08.09.2018 à 18:02

MotocyclismeLa griffe du chat

C’est un chat, qui retombe toujours sur ses pattes. Un félin qui, à peine relevé, se met à courir comme un fou, pour se dégager du piège dans lequel il a momentanément été pris.

Pour les autres, pour ses concurrents, il est d’abord mistigri, mauvaise carte qui fait perdre le dernier à l’avoir entre les mains. Oui, parce que face à lui, l’acrobate, il est de plus en plus difficile de gagner. D’espérer l’ultime mot.

Mais il peut aussi devenir Raminagrobis, dont M. de La Fontaine contait qu’il était «un chat vivant comme un dévot ermite, un chat faisant la chattemite, un saint homme de chat, bien fourré, gros et gras, arbitre expert sur tous les cas.»

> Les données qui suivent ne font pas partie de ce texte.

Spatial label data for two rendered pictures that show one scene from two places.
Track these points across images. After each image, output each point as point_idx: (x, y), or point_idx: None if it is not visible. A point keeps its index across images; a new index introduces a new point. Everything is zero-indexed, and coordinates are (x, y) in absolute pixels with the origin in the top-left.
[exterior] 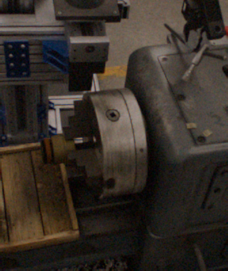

Un dévot ermite, Marc Marquez? Dévoué à sa passion, c’est sûr. Un saint homme qui aurait trop abusé des bonnes choses? Pas vraiment, même s’il est gourmand, glouton de victoires. Un arbitre expert sur tous les cas? Assurément, quand, installé sur sa moto, il baisse la visière de son casque. Plus rien ne compte, alors, que ce que voient ses yeux: le premier virage, le suivant, l’adversaire avec lequel il va faire joujou, qu’il doive sortir les griffes et jouer l’agressif, ou qu’il l’emmène par la malice dans une situation qui devient tellement inconfortable qu’il finit par lâcher, l’opposant. Parce qu’il a compris qu’une fois encore, il n’y a rien à faire face au margay, un chat sauvage des Amériques réputé pour son extrême souplesse.

Il est tout cela à la fois, Marc Marquez. Qui peut tomber à grande vitesse, rouler-bouler une demi-douzaine de fois dans un bac au sable pas raffiné. Et se relever immédiatement. Parce qu’un chat a plusieurs vies. Et parce que, au moment où il s’est retrouvé à voler dans le ciel italien, il a directement imaginé ce que serait ses prochains faits et gestes. Courir en direction des stands, trouver un allié motorisé – le scooter d’un photographe – pour accélérer le déplacement, traverser le paddock à coups de klaxons, courir encore pour s’engouffrer dans son stand (son papa, Juliá, tenait déjà la porte ouverte), sauter sur sa moto de réserve et repartir à l’assaut.

Parce que qu’un chat a plusieurs vies. Et parce que ses griffes sont tellement aiguisées que jamais il ne desserrera l’étreinte.

Marc Marquez, le chat. Pas minou, sacré matou!